- [Your assignment]:
Take from the data every line in which the word "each" is found.

- [Information supplied]:
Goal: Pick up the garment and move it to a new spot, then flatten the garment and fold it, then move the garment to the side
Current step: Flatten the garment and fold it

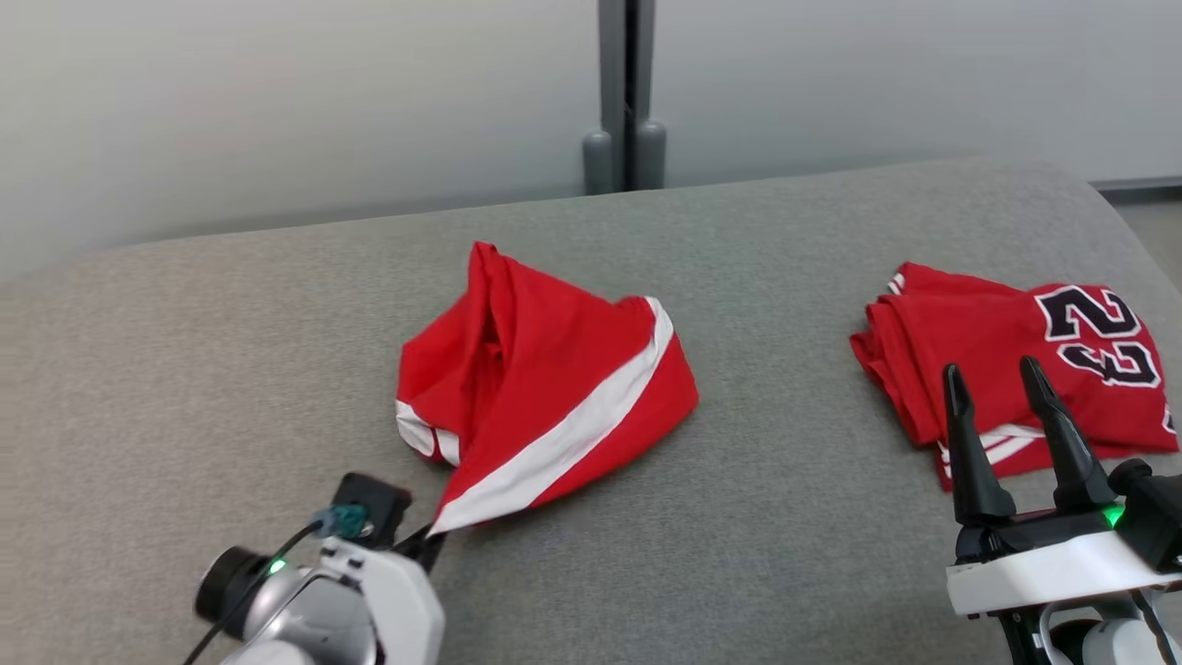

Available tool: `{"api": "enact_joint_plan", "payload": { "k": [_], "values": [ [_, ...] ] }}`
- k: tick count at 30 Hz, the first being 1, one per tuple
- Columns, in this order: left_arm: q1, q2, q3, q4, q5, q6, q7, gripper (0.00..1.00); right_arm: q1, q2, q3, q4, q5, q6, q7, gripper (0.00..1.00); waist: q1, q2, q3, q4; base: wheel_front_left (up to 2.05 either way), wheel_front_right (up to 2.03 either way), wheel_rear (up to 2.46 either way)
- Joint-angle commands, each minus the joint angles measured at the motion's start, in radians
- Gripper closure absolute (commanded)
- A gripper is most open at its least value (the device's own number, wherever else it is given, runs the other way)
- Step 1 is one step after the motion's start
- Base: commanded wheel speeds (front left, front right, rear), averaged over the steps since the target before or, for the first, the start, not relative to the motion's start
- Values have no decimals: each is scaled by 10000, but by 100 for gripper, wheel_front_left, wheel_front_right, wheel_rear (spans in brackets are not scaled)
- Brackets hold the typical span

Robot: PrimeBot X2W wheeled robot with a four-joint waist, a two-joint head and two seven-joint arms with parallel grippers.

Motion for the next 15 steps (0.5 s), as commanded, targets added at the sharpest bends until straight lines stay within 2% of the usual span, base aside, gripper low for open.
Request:
{"api": "enact_joint_plan", "payload": {
  "k": [1, 9, 15],
  "values": [
    [300, 300, 149, -162, -78, 170, 152, 100, 115, -56, -38, -39, 53, 1, 85, 0, 0, -1, -188, 321, 0, 0, 0],
    [1355, 1230, 825, -489, -292, 733, 365, 100, 348, -138, -187, -74, 81, 1, 188, 0, 0, -1, -331, 656, 0, 0, 0],
    [1857, 1430, 1095, 31, -452, 975, 194, 100, 473, -182, -264, -78, 87, 1, 293, 0, 0, -1, -411, 808, 0, 0, 0]
  ]
}}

- [Exercise result]:
- Joint-angle commands, each minus the joint angles measured at the motion's start, in radians
- Values have no decimals: each is scaled by 10000, but by 100 for gripper, wheel_front_left, wheel_front_right, wheel_rear (spans in brackets are not scaled)

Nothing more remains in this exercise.